What the task requires
Take the records below and set down exactly the lines from the one with "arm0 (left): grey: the" to the one with "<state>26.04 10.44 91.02", ends included; do not copy the pictures.

+++

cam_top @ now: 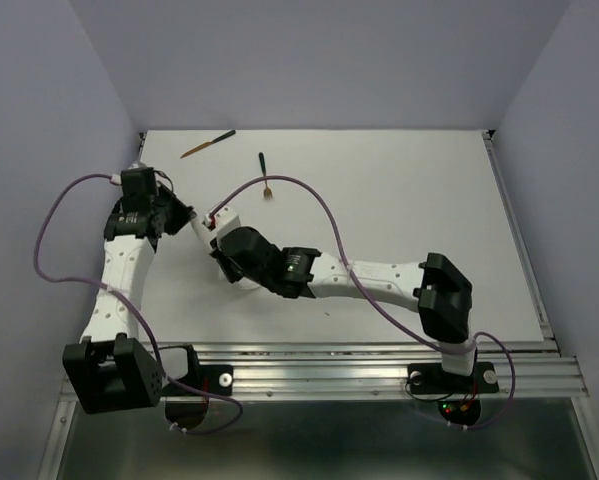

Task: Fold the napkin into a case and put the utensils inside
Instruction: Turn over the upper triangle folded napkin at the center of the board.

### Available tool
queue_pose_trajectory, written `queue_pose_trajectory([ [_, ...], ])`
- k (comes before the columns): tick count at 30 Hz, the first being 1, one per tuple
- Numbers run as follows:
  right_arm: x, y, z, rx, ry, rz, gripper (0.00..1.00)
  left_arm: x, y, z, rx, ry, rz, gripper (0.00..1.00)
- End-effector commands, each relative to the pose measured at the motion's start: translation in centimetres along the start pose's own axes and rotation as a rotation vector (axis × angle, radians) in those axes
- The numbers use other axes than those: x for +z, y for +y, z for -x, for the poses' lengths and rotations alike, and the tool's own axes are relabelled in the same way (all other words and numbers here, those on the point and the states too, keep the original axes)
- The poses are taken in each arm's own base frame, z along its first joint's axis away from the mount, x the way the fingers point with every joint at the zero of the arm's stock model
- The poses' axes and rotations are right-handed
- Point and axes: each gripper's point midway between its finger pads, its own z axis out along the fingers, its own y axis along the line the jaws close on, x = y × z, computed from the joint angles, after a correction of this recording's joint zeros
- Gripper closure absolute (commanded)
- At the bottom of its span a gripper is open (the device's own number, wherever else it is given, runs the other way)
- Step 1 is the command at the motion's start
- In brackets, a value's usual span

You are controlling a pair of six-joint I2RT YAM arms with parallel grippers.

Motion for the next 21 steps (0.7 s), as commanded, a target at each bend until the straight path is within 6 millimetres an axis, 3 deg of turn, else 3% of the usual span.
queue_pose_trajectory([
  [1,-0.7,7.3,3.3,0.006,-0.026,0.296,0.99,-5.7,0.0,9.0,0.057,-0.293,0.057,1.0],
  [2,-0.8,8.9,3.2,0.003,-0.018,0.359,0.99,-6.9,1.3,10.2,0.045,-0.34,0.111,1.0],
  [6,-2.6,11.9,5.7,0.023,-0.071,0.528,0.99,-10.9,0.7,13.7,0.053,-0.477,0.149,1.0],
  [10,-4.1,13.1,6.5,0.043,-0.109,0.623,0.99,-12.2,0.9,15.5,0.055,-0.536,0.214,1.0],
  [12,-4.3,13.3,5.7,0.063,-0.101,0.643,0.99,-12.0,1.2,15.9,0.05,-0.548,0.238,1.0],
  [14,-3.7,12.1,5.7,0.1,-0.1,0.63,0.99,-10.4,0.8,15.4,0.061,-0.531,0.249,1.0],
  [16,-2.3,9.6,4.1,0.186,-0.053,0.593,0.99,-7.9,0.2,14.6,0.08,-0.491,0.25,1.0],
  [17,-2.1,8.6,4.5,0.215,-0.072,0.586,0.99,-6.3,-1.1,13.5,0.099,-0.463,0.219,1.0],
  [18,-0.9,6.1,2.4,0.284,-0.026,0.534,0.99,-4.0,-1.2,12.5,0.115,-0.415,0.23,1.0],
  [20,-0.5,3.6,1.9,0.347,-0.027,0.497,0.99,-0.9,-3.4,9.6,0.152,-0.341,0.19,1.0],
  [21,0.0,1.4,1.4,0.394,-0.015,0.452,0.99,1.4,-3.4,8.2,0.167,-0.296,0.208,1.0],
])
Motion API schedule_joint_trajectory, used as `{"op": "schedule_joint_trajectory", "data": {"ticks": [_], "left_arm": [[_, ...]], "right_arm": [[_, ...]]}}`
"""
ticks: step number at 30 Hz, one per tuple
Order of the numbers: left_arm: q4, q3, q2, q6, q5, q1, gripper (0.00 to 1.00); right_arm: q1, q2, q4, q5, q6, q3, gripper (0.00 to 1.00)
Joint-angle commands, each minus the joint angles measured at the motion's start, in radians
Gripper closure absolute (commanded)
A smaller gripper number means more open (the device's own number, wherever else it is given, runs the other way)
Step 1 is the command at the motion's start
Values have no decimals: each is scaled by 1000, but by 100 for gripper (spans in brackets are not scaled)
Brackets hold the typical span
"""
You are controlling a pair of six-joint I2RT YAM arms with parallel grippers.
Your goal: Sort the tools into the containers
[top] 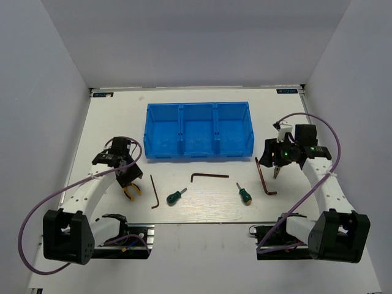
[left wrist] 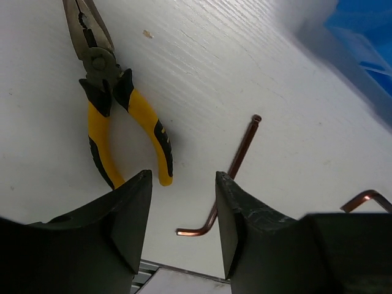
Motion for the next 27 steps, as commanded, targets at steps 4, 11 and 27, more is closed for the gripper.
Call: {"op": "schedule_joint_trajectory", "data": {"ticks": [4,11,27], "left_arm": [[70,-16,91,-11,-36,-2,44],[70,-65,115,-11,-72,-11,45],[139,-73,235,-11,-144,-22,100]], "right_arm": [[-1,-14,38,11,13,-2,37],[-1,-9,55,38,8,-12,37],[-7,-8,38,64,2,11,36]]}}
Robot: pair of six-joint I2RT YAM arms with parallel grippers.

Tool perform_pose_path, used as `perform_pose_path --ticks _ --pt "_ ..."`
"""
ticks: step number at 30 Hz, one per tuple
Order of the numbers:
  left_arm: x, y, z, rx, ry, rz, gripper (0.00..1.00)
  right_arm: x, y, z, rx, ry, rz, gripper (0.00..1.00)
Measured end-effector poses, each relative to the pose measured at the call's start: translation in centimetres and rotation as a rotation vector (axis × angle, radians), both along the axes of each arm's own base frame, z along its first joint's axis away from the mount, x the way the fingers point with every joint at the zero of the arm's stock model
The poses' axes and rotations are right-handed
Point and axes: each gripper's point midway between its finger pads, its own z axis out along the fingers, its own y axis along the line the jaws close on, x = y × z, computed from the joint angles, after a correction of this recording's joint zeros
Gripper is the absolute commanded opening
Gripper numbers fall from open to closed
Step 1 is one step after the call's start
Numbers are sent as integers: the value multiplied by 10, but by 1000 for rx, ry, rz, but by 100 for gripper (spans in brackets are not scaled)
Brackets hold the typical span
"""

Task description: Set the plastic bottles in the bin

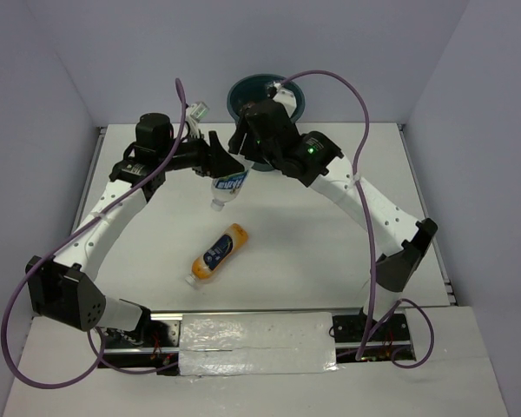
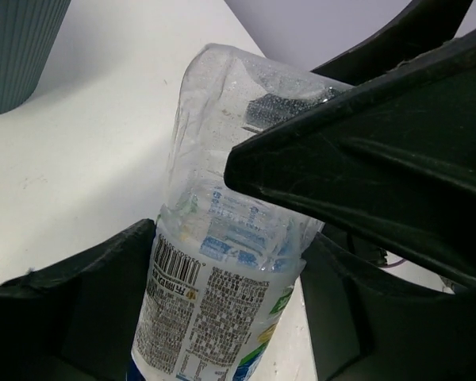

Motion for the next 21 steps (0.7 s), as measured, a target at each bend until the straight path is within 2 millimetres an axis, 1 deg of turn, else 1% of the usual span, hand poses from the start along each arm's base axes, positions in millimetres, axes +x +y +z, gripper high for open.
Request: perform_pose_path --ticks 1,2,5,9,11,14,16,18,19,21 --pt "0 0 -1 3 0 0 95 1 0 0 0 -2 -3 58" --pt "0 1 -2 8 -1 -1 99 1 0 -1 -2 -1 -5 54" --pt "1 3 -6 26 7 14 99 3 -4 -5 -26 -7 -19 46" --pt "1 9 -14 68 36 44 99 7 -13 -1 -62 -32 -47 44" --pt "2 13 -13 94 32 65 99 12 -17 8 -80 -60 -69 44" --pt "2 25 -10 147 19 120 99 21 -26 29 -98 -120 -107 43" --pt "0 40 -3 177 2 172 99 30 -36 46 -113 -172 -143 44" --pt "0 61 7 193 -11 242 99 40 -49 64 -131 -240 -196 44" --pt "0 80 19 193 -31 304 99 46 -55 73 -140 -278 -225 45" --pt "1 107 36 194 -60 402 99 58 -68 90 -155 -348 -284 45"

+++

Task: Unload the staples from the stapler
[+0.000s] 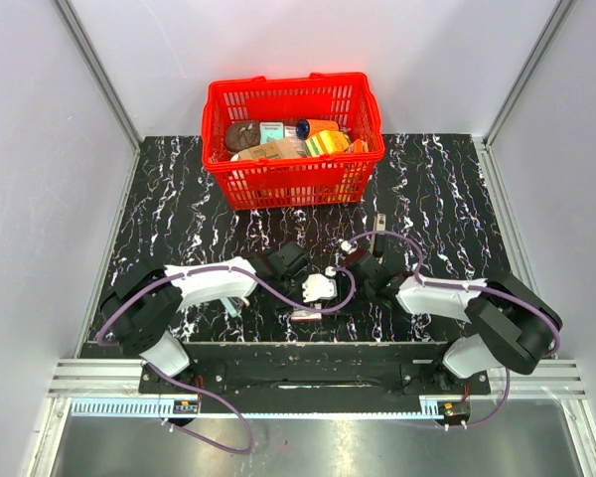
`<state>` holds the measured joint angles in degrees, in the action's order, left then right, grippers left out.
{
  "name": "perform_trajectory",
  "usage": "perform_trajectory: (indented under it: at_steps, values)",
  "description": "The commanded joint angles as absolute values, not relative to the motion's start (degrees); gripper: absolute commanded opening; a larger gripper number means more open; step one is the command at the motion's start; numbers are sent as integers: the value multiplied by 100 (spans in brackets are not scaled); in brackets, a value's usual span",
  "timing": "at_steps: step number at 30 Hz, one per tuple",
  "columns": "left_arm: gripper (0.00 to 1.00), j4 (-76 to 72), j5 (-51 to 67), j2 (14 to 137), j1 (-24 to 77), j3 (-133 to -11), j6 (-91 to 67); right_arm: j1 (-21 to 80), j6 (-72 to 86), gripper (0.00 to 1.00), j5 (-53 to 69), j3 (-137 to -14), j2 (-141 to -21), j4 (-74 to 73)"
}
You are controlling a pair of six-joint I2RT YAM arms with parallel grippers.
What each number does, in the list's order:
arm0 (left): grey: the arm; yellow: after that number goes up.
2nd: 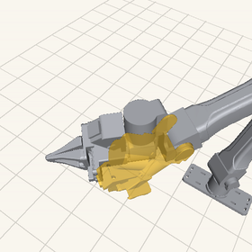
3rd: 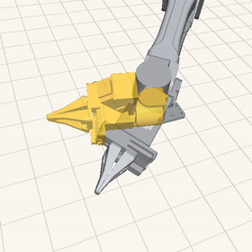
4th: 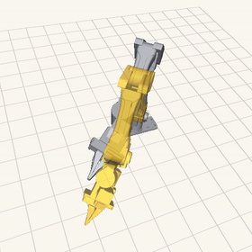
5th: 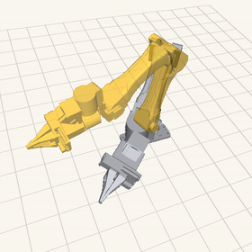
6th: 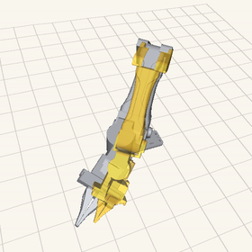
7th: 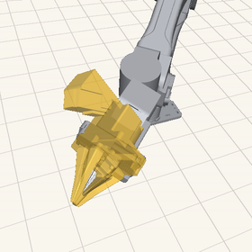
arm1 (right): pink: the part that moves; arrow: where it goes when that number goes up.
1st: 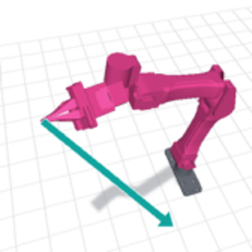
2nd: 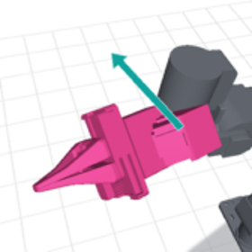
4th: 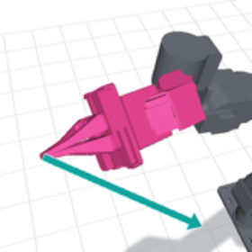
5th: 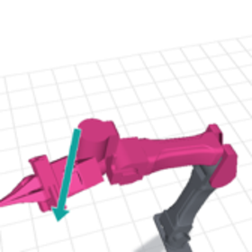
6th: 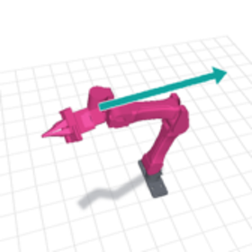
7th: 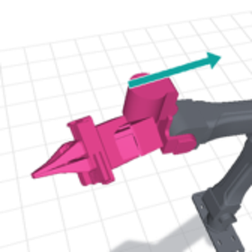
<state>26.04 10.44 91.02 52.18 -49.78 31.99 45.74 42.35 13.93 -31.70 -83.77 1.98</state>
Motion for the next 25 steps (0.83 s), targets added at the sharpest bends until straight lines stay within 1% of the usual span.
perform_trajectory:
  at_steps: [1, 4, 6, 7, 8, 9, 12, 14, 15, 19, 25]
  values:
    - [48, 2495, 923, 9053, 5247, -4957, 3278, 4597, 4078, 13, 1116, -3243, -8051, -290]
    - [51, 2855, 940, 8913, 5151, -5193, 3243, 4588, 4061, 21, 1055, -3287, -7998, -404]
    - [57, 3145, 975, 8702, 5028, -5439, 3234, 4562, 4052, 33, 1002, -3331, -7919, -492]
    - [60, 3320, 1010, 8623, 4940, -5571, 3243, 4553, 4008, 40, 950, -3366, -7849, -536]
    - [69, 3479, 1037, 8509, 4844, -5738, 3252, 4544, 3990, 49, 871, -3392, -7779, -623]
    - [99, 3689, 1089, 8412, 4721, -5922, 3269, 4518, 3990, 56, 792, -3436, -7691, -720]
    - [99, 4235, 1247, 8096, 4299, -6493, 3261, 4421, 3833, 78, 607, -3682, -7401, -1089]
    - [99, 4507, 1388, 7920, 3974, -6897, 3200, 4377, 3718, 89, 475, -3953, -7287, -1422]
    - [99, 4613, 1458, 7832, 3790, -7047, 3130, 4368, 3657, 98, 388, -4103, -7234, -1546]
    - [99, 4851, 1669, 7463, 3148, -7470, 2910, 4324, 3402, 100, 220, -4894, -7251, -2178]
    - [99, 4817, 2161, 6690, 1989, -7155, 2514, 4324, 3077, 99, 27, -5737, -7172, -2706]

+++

Exercise response
arm0 (left): grey: the arm; yellow: after that number goes up.
2nd: 
3rd: 
4th: 
5th: 
6th: 
7th: 
arm1 (right): pink: the part that moves; arrow: where it goes when that number goes up.
1st: 
2nd: 
4th: 
5th: 
6th: 
7th: 
<state>26.04 10.44 91.02 52.18 -49.78 31.99 45.74 42.35 13.93 -31.70 -83.77 1.98</state>

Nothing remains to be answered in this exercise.